• [PROBLEM TO WORK ON]: Copy out each line below containing "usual".

• [EXERCISE DATA]:
++++++
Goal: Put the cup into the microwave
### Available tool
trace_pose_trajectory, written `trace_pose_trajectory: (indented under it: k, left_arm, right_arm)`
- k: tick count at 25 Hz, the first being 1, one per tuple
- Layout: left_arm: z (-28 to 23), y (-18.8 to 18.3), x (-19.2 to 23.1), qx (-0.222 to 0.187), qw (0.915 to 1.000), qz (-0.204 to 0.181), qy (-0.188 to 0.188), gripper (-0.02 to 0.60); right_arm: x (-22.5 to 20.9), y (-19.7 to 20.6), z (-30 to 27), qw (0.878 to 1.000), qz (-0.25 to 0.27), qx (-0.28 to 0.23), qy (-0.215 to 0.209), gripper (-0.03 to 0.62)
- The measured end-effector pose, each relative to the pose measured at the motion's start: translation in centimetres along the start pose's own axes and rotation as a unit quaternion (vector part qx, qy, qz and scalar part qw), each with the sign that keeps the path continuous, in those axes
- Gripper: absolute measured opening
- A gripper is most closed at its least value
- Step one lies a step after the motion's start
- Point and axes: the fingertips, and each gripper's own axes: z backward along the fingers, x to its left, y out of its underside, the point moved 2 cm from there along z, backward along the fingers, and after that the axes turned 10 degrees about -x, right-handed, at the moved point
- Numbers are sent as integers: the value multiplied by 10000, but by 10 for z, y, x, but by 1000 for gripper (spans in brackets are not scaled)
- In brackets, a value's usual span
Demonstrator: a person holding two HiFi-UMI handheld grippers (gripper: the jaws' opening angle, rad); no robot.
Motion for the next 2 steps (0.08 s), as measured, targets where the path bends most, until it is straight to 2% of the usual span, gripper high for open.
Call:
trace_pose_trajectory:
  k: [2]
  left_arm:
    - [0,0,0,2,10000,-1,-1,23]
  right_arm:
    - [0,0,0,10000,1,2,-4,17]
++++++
• [SOLUTION TO THE EXERCISE]:
- In brackets, a value's usual span
Motion for the next 2 steps (0.08 s), as measured, targets where the path bends most, until it is straight to 2% of the usual span, gripper high for open.

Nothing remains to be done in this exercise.